**How to complete this task**
Write out each line from the data below that includes the word "small".
Segment Start: Records shown
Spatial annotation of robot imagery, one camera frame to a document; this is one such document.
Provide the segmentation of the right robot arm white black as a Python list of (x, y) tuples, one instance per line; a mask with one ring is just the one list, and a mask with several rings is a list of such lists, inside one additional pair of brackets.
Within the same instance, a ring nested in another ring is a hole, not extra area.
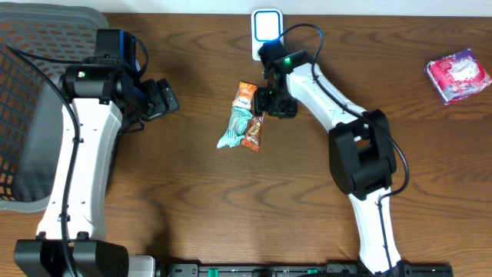
[(343, 96), (304, 51), (288, 53), (279, 40), (258, 51), (268, 84), (254, 97), (254, 111), (294, 118), (303, 104), (328, 133), (329, 168), (349, 197), (361, 241), (359, 259), (372, 274), (394, 272), (401, 256), (391, 226), (389, 195), (396, 171), (394, 144), (381, 110), (372, 112)]

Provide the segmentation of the red orange candy bar wrapper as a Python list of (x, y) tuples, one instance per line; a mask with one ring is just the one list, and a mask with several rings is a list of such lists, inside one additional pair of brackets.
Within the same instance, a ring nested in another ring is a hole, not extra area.
[(260, 151), (261, 147), (261, 134), (264, 123), (264, 113), (259, 116), (254, 116), (245, 133), (244, 138), (241, 140), (241, 145), (250, 148), (256, 152)]

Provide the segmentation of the purple red snack bag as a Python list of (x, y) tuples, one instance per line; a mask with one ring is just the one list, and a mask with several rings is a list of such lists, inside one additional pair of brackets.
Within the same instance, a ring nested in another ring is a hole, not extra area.
[(491, 77), (470, 48), (429, 62), (424, 73), (445, 105), (475, 95), (491, 85)]

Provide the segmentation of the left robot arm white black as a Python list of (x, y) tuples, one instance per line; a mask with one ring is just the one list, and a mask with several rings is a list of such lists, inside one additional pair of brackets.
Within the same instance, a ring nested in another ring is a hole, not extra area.
[(179, 108), (168, 81), (144, 80), (140, 39), (101, 28), (95, 53), (67, 62), (48, 85), (63, 105), (63, 135), (52, 193), (34, 239), (16, 242), (14, 260), (27, 276), (166, 275), (150, 255), (105, 241), (105, 194), (120, 134)]

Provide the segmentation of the small orange snack packet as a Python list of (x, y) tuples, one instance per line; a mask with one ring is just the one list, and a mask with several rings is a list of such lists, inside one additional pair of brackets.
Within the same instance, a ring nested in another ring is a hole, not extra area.
[(235, 108), (251, 109), (253, 97), (258, 87), (248, 82), (239, 82), (237, 94), (232, 102)]

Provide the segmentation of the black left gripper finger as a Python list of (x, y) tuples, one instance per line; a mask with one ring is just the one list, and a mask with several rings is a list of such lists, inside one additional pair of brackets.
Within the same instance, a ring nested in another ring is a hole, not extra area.
[(173, 88), (170, 86), (168, 80), (163, 78), (157, 81), (158, 86), (158, 100), (161, 109), (164, 112), (175, 112), (179, 110), (180, 106), (178, 99), (175, 96)]
[(157, 118), (167, 115), (168, 113), (176, 112), (177, 110), (179, 110), (178, 105), (170, 106), (169, 108), (166, 108), (165, 106), (162, 107), (155, 106), (153, 112), (144, 115), (144, 120), (155, 120)]

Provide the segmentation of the teal snack packet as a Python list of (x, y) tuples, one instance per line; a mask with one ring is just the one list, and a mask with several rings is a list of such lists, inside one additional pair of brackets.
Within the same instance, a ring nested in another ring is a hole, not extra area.
[(229, 146), (230, 148), (241, 144), (245, 137), (246, 128), (252, 120), (253, 115), (246, 108), (233, 107), (228, 127), (217, 143), (217, 148)]

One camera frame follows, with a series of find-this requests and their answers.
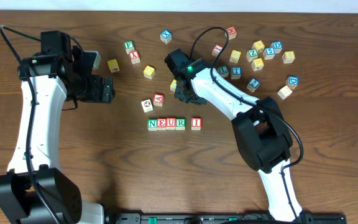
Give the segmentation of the green R block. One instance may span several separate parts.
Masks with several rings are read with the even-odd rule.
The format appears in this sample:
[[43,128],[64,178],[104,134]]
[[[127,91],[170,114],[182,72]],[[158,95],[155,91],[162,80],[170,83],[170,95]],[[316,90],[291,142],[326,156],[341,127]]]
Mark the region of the green R block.
[[185,130],[186,129],[186,119],[185,118],[177,118],[175,129],[176,130]]

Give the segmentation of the red U block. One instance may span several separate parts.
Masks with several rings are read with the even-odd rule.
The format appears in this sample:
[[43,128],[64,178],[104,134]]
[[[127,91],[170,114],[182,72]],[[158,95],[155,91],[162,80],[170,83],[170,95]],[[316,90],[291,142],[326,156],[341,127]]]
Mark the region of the red U block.
[[167,130],[176,130],[177,119],[176,118],[167,118],[166,119],[166,128]]

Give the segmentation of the red E block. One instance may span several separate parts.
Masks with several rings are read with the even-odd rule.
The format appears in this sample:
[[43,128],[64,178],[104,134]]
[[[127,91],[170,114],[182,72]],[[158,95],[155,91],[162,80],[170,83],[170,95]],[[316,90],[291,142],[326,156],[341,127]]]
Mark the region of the red E block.
[[157,129],[159,131],[167,129],[167,120],[165,118],[158,118],[157,119]]

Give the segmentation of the green N block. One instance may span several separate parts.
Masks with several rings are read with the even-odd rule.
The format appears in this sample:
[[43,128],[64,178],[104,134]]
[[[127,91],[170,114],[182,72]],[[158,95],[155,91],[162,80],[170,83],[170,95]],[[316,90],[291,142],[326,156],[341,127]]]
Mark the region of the green N block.
[[149,131],[156,131],[157,130],[157,119],[149,119],[147,121],[147,129]]

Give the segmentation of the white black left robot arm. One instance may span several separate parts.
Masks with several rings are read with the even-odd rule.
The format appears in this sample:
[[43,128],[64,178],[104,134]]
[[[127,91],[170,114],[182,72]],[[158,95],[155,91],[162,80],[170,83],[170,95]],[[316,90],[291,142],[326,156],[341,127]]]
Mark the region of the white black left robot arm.
[[65,101],[110,103],[111,78],[92,73],[97,51],[38,53],[18,68],[23,107],[16,148],[0,175],[0,208],[10,223],[110,223],[104,206],[81,198],[63,174],[60,118]]

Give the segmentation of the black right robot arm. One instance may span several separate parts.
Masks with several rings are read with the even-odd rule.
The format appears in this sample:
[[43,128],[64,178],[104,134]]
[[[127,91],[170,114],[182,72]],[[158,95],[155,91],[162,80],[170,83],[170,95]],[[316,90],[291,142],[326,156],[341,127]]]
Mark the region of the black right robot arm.
[[240,91],[202,58],[166,57],[165,64],[177,81],[175,98],[196,105],[210,102],[229,118],[241,157],[262,179],[271,216],[282,222],[299,220],[303,209],[290,167],[300,160],[290,160],[290,148],[300,137],[284,120],[276,101]]

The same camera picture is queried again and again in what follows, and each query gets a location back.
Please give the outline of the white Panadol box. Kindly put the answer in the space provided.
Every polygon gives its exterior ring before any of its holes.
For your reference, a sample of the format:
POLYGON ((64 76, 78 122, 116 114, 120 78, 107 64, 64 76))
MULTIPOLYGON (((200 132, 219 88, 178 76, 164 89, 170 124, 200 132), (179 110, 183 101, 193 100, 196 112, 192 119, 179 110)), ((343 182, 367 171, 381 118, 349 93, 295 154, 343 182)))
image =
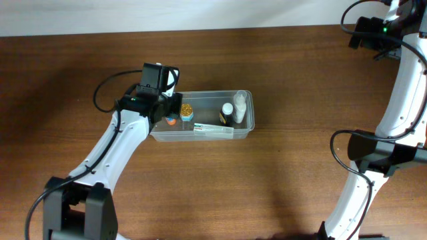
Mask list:
POLYGON ((202 123, 195 123, 193 126, 193 132, 196 135, 205 135, 206 137, 221 138, 221 139, 233 139, 234 128, 224 127, 220 125, 208 125, 202 123))

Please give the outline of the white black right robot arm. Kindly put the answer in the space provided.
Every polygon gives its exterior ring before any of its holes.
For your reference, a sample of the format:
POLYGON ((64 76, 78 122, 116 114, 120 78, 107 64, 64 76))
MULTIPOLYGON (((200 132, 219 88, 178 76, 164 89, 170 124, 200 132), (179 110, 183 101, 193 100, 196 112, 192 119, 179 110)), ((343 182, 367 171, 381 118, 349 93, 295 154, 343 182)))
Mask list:
POLYGON ((386 112, 375 132, 348 130, 349 176, 336 208, 316 239, 358 239, 379 189, 399 169, 426 164, 426 2, 385 1, 384 19, 361 17, 349 46, 377 51, 375 59, 399 60, 386 112))

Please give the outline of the gold lid small jar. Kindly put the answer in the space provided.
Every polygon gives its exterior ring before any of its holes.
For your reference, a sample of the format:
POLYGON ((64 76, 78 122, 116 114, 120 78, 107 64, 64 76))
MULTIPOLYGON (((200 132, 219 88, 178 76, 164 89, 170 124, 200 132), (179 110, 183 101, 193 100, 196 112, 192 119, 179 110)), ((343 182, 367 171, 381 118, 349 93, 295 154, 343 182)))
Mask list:
POLYGON ((183 122, 190 122, 193 119, 193 107, 189 103, 183 103, 180 109, 180 118, 183 122))

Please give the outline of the dark bottle white cap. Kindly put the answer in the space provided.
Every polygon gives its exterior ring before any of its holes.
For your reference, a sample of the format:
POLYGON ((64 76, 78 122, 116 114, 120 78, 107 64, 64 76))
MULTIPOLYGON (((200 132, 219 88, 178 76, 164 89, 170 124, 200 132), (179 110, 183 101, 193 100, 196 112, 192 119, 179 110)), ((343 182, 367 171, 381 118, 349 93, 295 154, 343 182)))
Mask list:
POLYGON ((232 113, 234 107, 231 103, 224 103, 220 111, 220 122, 226 127, 230 127, 233 121, 232 113))

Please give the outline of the orange Redoxon tablet tube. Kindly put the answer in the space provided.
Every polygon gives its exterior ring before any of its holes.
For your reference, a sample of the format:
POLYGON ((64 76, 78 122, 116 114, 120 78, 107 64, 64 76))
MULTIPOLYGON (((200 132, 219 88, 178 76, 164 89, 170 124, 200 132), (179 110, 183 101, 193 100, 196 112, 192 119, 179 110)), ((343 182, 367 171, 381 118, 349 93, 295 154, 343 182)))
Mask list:
POLYGON ((174 119, 173 117, 166 117, 165 120, 168 125, 175 125, 177 123, 177 119, 174 119))

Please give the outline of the white translucent squeeze bottle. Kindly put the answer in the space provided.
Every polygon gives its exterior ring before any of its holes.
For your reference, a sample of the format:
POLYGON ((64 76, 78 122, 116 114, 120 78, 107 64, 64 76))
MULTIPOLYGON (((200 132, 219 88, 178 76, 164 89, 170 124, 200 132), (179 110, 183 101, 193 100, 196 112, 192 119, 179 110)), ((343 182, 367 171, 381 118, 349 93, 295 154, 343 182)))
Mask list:
POLYGON ((244 115, 246 113, 247 93, 244 90, 239 90, 234 95, 233 104, 234 104, 234 113, 233 118, 236 123, 241 123, 243 121, 244 115))

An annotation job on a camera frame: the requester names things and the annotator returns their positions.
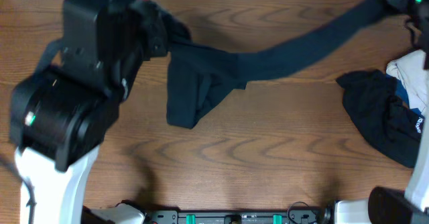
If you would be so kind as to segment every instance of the green strip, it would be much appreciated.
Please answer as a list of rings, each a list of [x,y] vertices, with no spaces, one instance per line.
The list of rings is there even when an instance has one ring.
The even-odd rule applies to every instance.
[[[195,224],[195,215],[186,215],[186,224]]]
[[[282,216],[274,215],[273,216],[273,224],[282,224]]]

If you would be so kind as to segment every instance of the green led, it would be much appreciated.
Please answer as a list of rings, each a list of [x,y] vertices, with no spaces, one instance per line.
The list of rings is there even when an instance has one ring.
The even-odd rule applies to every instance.
[[[34,120],[36,120],[36,116],[35,115],[32,117],[32,120],[29,122],[29,124],[30,125],[33,124]]]

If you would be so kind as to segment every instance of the black cloth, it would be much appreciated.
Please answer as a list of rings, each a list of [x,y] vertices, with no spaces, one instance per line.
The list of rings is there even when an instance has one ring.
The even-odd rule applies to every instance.
[[[258,53],[232,54],[195,44],[171,15],[164,22],[171,39],[167,121],[193,128],[233,89],[250,80],[289,76],[318,62],[360,29],[396,13],[385,0],[364,0],[344,15],[308,34]]]
[[[396,79],[375,70],[350,72],[336,81],[345,90],[344,108],[365,140],[392,160],[413,168],[424,120],[395,95]]]

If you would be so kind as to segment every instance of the wooden tabletop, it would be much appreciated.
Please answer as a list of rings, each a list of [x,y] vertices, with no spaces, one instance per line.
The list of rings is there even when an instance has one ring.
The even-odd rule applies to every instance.
[[[0,5],[0,153],[12,88],[46,44],[62,35],[63,0]],[[254,52],[314,29],[362,0],[155,0],[195,41]],[[411,170],[374,150],[343,109],[341,74],[385,69],[405,52],[403,18],[358,33],[334,54],[288,78],[233,91],[192,129],[166,123],[168,58],[145,62],[120,118],[107,132],[86,186],[85,205],[136,199],[186,209],[286,209],[367,198],[377,186],[404,189]],[[19,181],[0,167],[0,223],[18,223]]]

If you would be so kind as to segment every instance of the fabric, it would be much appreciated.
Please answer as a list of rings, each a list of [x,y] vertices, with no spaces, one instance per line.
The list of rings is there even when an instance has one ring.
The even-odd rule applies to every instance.
[[[351,72],[336,81],[345,90],[344,108],[365,140],[392,160],[413,168],[424,120],[395,95],[396,79],[375,70]]]
[[[193,128],[233,89],[250,80],[289,76],[328,56],[360,29],[396,13],[385,0],[365,0],[329,24],[258,53],[232,54],[195,44],[171,15],[167,121]]]
[[[428,106],[426,79],[428,72],[423,70],[426,53],[417,50],[387,65],[386,73],[401,81],[408,94],[410,109],[424,115]]]
Segment End: Records shown
**Answer to the exercise**
Provide the segmentation of the small orange snack packet as a Python list of (x, y) tuples, one instance per line; a mask with one ring is just the one list, and a mask with several rings is a list of such lists, inside one additional pair of brackets.
Please give the outline of the gold lid small jar. Kindly put the answer in the space provided.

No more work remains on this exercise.